Mag sein, doch es gibt ihn. In der baschkirischen Volkspartei und ihrem tatarischen Pendant. Glaubt man den Prognosen des tatarischen Jugendverbandes Asatlyk – Freiheit –, scheint eine Auseinandersetzung unausweichlich. „Vielleicht sogar blutig“, meint ihr Vorsitzender.

Der Konflikt, der sich bisher nur um das Tatarische als dritte Staatssprache drehte, bricht auf, sagt er, wenn es an die Landverteilung geht. Angeblich sollen Tataren keinen Anspruch haben. Für sie ist klar, im Referendum werden sie für Jelzin stimmen, schon aus nationalen Erwägungen.

Jelzins Vertrauter in Baschkortostan ist Mars Safarow. Der Dekan der Chemiefakultät und Vorsitzender der Grünen-Partei hält die nationalen Zwistigkeiten für maßlos übertrieben: „Konflikt um die Staatssprache, ja. Wo es sonst noch Unstimmigkeiten gäbe, wüßte ich nicht.“

Vor zwei Jahren, als der Oberste Sowjet Präsidentschaftswahlen abhalten wollte, war neben Bankier Kadyrow Safarow einer der aussichtsreicheren Kandidaten. Das Parlament blies die Wahlen ab, als sich abzeichnete, Rachimow, der alte und neue Vorsitzende des Republikssowjet, würde eine Schlappe erleiden. Bis heute gibt es keinen Präsidenten. Rachimow in der Eigenschaft des Parlamentsvorsitzenden führt bis dato die Regierungsgeschäfte. Und so möchte es Ruslan Chasbulatow in Moskau auch haben.

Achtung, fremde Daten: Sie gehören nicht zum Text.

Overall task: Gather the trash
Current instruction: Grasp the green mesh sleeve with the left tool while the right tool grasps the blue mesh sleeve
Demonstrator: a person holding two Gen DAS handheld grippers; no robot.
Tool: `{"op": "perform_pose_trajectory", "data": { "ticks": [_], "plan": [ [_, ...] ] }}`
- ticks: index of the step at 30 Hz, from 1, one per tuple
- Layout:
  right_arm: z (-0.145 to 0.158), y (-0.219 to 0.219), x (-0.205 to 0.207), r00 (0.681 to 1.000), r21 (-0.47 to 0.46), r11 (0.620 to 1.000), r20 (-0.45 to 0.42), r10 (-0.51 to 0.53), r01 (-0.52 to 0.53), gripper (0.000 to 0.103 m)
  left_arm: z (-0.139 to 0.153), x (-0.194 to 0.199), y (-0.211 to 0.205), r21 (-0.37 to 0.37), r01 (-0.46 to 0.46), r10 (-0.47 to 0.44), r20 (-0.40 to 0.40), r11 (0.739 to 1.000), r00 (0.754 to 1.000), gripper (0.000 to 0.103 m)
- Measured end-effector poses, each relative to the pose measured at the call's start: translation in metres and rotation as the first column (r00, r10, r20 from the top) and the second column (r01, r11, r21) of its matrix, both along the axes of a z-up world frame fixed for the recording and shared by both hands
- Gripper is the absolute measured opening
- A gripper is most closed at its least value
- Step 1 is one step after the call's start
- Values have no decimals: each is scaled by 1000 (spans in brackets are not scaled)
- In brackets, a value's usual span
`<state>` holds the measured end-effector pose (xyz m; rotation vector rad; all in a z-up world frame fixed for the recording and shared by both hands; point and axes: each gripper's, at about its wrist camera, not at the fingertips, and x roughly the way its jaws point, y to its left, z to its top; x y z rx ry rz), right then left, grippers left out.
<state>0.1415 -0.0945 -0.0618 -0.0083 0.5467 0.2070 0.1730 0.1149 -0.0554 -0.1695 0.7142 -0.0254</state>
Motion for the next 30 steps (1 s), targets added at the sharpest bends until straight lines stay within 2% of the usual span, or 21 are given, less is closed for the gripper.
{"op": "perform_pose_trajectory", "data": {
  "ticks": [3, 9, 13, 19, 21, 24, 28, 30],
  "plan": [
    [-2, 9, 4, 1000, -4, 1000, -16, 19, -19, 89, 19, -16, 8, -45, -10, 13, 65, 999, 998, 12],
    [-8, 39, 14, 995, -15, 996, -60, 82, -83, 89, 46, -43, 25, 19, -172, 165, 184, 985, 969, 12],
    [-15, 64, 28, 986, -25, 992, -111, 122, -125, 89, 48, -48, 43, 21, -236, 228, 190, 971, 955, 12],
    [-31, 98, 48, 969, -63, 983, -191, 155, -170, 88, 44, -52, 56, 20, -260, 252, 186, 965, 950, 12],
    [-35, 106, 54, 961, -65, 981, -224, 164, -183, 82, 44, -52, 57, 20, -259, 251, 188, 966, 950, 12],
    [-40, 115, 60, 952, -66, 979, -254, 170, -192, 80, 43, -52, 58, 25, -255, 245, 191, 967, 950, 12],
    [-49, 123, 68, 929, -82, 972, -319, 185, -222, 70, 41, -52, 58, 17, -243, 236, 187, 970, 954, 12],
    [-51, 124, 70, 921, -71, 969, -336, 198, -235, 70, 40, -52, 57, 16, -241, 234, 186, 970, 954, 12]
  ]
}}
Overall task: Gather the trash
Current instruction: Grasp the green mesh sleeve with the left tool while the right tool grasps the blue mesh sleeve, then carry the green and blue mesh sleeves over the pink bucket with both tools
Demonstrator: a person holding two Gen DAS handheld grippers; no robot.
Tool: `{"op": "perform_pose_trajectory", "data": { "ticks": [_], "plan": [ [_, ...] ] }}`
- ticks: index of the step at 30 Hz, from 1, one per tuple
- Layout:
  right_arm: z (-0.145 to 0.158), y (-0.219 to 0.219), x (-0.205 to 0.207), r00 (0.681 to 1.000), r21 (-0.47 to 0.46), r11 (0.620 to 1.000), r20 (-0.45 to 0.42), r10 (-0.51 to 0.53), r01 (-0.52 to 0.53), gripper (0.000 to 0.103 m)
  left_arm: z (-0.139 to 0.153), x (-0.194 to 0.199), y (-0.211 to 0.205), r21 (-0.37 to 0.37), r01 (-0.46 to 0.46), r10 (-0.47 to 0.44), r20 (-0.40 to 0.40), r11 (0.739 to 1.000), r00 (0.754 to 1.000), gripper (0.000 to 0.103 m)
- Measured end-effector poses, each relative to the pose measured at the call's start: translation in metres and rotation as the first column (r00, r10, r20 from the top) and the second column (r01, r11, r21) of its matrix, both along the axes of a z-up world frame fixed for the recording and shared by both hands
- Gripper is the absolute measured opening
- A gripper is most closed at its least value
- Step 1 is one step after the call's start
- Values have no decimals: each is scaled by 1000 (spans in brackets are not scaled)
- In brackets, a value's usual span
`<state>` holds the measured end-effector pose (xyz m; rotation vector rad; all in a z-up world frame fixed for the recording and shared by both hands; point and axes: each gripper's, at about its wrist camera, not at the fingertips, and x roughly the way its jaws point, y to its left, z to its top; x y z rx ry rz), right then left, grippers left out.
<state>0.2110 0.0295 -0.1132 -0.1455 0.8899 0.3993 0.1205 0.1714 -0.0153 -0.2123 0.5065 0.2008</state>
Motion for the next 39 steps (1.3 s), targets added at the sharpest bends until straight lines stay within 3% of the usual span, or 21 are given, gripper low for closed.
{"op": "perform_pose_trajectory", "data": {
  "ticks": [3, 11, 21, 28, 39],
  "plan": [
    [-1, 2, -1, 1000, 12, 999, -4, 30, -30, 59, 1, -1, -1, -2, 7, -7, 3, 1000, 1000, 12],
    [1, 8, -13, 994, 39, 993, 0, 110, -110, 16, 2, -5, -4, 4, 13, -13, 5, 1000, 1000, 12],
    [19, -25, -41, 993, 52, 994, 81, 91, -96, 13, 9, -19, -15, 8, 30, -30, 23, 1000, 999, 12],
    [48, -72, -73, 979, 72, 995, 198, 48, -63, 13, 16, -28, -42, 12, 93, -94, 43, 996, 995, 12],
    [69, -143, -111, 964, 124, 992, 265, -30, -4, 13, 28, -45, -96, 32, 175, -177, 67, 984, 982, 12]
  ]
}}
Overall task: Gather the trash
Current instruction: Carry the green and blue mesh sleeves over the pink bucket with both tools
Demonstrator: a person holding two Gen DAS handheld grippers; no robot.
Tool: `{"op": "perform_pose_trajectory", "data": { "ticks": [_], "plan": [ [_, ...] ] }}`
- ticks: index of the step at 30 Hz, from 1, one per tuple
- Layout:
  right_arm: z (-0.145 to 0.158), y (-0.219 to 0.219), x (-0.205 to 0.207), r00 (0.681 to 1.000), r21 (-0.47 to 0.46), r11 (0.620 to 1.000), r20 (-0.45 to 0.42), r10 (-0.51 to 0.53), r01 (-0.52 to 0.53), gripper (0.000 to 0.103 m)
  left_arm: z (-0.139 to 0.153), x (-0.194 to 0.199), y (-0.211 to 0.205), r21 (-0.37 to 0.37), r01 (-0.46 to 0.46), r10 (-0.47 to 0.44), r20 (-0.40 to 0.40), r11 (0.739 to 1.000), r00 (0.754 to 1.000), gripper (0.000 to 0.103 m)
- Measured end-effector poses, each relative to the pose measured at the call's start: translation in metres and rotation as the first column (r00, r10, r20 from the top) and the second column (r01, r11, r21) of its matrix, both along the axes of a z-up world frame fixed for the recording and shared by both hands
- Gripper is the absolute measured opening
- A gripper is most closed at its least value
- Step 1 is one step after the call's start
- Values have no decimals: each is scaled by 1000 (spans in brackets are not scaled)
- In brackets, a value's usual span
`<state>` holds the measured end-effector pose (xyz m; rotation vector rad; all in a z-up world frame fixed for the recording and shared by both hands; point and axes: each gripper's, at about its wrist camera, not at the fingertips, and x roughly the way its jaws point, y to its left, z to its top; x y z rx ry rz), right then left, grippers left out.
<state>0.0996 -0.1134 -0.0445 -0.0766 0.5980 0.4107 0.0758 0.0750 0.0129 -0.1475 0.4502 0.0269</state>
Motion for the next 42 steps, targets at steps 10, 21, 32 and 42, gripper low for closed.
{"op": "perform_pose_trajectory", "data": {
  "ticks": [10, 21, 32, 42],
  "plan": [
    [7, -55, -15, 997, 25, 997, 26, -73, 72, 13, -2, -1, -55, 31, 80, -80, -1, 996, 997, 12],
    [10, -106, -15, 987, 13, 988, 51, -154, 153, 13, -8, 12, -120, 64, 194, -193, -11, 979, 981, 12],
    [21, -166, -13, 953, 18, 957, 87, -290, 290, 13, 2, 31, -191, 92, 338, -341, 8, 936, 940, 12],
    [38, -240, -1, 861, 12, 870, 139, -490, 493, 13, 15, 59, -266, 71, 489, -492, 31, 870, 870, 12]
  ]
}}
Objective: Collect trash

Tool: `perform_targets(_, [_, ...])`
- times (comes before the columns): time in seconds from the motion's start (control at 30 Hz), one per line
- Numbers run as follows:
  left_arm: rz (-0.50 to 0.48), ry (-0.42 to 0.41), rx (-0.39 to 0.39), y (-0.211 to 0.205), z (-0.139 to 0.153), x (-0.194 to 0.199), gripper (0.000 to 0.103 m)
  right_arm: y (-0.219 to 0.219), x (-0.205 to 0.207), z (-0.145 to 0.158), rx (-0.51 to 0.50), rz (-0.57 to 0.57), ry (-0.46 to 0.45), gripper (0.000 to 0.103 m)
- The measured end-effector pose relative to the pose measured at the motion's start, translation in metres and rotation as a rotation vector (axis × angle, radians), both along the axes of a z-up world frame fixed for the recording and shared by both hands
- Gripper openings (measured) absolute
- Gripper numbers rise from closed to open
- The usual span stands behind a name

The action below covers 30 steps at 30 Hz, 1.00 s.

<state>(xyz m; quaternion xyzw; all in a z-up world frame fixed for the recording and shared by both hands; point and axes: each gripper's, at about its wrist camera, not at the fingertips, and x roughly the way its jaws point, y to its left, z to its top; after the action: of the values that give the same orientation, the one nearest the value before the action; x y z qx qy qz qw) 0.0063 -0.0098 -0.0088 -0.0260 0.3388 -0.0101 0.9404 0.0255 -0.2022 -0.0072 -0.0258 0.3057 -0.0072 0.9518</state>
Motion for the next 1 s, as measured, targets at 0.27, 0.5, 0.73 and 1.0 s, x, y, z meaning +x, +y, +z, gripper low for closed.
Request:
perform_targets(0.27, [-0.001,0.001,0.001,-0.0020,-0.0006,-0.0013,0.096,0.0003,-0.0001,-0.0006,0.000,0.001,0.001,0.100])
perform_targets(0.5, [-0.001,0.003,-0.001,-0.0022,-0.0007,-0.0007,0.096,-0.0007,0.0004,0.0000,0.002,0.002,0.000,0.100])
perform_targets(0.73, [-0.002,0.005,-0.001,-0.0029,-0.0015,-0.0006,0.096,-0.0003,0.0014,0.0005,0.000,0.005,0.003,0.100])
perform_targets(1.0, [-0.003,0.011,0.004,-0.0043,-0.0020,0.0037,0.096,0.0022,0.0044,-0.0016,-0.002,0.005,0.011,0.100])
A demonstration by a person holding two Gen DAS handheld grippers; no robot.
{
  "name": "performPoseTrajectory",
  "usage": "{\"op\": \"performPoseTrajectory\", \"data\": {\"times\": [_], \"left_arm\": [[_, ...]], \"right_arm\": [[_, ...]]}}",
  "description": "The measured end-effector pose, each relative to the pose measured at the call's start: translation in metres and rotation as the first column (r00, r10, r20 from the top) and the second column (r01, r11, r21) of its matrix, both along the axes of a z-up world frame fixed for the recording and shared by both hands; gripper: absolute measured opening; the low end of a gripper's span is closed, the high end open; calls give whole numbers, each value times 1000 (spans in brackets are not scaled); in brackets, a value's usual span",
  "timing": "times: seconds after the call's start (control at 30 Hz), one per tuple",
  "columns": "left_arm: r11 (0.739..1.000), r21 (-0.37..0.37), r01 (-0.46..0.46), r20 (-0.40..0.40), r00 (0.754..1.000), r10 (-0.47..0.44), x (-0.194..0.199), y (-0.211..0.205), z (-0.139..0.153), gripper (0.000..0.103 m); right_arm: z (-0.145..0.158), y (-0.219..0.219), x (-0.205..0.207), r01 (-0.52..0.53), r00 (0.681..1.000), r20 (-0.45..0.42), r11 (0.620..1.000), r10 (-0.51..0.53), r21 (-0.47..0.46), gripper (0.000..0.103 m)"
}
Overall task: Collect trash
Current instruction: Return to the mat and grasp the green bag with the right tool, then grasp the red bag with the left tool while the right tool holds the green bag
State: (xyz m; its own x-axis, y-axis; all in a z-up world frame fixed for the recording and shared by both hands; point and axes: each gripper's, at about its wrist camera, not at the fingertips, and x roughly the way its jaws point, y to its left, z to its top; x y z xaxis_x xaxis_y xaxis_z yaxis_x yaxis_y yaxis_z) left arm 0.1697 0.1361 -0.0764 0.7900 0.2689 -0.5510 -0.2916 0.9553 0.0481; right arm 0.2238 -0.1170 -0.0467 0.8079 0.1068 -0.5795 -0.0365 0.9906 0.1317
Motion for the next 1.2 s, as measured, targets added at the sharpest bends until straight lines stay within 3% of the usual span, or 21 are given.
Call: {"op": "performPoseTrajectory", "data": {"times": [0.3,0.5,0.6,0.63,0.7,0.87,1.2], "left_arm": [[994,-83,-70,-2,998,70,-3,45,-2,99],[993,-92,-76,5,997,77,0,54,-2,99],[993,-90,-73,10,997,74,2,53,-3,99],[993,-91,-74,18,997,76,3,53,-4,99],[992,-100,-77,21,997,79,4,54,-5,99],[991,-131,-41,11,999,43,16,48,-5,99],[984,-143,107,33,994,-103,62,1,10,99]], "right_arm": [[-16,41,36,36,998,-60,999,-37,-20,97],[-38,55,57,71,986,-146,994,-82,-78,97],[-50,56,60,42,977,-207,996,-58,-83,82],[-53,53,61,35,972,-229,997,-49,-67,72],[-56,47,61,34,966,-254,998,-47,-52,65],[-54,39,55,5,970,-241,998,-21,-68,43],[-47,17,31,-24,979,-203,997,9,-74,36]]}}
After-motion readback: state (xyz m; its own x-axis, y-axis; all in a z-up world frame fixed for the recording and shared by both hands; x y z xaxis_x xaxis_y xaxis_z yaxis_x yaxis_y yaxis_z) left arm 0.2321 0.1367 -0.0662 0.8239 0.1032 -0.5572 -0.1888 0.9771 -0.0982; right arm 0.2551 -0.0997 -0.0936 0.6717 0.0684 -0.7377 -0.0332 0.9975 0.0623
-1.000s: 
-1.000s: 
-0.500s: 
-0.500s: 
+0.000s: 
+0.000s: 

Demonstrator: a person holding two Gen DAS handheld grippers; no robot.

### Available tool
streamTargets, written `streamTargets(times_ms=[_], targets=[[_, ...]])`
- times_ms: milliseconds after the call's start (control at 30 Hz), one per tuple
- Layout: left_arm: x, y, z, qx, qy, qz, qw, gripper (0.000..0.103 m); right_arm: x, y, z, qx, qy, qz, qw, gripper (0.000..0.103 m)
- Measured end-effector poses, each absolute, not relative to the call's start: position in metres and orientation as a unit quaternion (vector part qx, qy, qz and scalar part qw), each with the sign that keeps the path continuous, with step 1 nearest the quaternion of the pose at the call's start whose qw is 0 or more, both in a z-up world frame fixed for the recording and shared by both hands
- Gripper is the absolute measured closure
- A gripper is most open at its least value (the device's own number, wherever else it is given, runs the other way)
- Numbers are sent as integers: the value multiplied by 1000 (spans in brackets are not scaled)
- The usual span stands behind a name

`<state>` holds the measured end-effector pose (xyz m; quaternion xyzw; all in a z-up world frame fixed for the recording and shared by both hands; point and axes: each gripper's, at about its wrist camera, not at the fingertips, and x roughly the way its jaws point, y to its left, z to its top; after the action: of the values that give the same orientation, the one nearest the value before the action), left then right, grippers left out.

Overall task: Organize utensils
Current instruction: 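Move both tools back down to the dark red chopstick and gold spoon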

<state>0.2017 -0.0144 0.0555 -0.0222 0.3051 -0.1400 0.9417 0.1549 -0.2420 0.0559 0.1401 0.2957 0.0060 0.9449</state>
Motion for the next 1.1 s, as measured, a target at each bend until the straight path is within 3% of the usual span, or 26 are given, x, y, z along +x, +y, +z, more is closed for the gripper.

Dennoch ist Safarow optimistisch: Das Volk wolle nicht in die alten Zeiten zurück. Die Städte werden für Jelzin stimmen. Ob es die Mehrheit der Wahlberechtigten – wie vom Moskauer Volksdeputiertenkongreß gefordert – werden wird oder die Hälfte derjenigen, die zur Wahl gehen, das spiele keine Rolle. Wichtig sei allein die Pro-Jelzin-Entscheidung.